▸ **Directions for this task**
In your copy of the entries, please include no pictures and return every word exactly.
■ ■ ■ ■ ■
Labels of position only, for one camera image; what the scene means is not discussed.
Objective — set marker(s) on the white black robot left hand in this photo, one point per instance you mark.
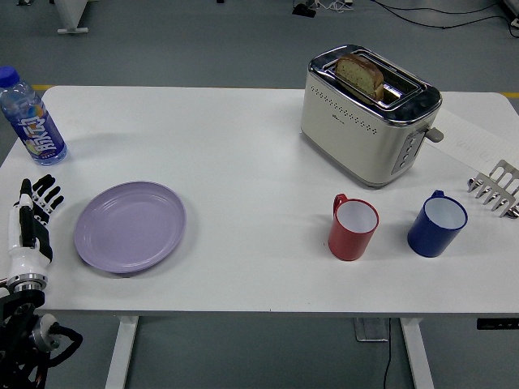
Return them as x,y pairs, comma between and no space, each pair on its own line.
20,259

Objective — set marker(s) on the purple round plate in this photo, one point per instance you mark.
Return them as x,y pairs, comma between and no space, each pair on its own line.
129,231

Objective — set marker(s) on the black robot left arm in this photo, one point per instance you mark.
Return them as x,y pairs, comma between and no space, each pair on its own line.
20,324

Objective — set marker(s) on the blue-capped drink bottle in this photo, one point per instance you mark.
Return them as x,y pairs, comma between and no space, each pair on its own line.
36,125

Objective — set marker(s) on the white table leg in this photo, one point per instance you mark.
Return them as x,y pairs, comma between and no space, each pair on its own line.
121,352
417,356

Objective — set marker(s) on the white stand foot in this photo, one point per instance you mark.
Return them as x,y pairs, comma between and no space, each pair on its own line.
71,16

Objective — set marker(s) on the red cup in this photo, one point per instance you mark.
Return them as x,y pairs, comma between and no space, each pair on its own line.
348,243

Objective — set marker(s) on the cream silver toaster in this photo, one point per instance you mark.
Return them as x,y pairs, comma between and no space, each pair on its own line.
348,138

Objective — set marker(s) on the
■ ■ ■ ■ ■
▸ **Result of the exercise**
Labels of position only, for one camera image; what the scene means is not discussed.
Objective — set marker(s) on the white black robot left hand in this photo, one point per instance you mark.
Return them as x,y pairs, comma between and no space, each pair on its own line.
20,259

Objective — set marker(s) on the purple round plate in this photo, one point per instance you mark.
Return them as x,y pairs, comma between and no space, each pair on its own line.
129,231

Objective — set marker(s) on the black robot left arm in this photo, one point per instance you mark.
Return them as x,y pairs, comma between and no space, each pair on its own line.
20,324

Objective — set marker(s) on the blue-capped drink bottle in this photo, one point per instance you mark.
Return them as x,y pairs, comma between and no space, each pair on its own line.
36,125

Objective — set marker(s) on the white table leg in this photo, one point per instance you mark.
Return them as x,y pairs, comma between and no space, each pair on its own line.
121,352
417,356

Objective — set marker(s) on the white stand foot in this photo, one point per instance you mark.
Return them as x,y pairs, comma between and no space, each pair on its own line.
71,16

Objective — set marker(s) on the red cup in this photo, one point per instance you mark.
Return them as x,y pairs, comma between and no space, each pair on its own line.
348,243

Objective — set marker(s) on the cream silver toaster in this photo, one point per instance you mark.
Return them as x,y pairs, comma between and no space, each pair on its own line.
348,138

Objective — set marker(s) on the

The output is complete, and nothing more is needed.